[WORK TO BE COMPLETED] If a line in the listing carries the word "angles", return a copy of that line.

[AVAILABLE DATA]

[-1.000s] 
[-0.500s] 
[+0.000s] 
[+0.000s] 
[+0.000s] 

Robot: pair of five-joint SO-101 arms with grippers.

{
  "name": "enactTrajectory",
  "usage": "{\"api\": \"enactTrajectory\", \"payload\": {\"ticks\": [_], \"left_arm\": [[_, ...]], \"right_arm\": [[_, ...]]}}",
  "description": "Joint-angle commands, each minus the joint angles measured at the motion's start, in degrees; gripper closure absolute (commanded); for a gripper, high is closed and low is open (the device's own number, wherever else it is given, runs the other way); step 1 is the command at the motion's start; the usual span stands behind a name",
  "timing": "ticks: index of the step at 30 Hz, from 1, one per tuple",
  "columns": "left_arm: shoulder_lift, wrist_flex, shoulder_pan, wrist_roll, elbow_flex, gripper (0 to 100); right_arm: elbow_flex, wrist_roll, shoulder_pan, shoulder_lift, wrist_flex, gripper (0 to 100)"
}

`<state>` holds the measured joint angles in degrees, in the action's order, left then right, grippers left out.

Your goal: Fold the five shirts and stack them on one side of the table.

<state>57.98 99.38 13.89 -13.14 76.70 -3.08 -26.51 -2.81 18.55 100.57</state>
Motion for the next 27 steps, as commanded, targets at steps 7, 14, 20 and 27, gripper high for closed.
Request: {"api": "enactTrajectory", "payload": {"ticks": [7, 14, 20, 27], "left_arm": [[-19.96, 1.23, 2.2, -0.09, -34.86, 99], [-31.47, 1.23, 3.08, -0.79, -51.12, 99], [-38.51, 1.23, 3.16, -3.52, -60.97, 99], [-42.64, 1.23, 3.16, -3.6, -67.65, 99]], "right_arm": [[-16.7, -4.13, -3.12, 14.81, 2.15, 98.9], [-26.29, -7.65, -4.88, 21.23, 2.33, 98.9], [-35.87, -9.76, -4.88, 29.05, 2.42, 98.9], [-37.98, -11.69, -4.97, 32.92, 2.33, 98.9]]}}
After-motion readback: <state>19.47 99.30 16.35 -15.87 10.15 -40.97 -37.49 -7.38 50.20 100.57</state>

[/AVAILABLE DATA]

[PROBLEM SOLUTION]
  "description": "Joint-angle commands, each minus the joint angles measured at the motion's start, in degrees; gripper closure absolute (commanded); for a gripper, high is closed and low is open (the device's own number, wherever else it is given, runs the other way); step 1 is the command at the motion's start; the usual span stands behind a name",
`<state>` holds the measured joint angles in degrees, in the action's order, left then right, grippers left out.

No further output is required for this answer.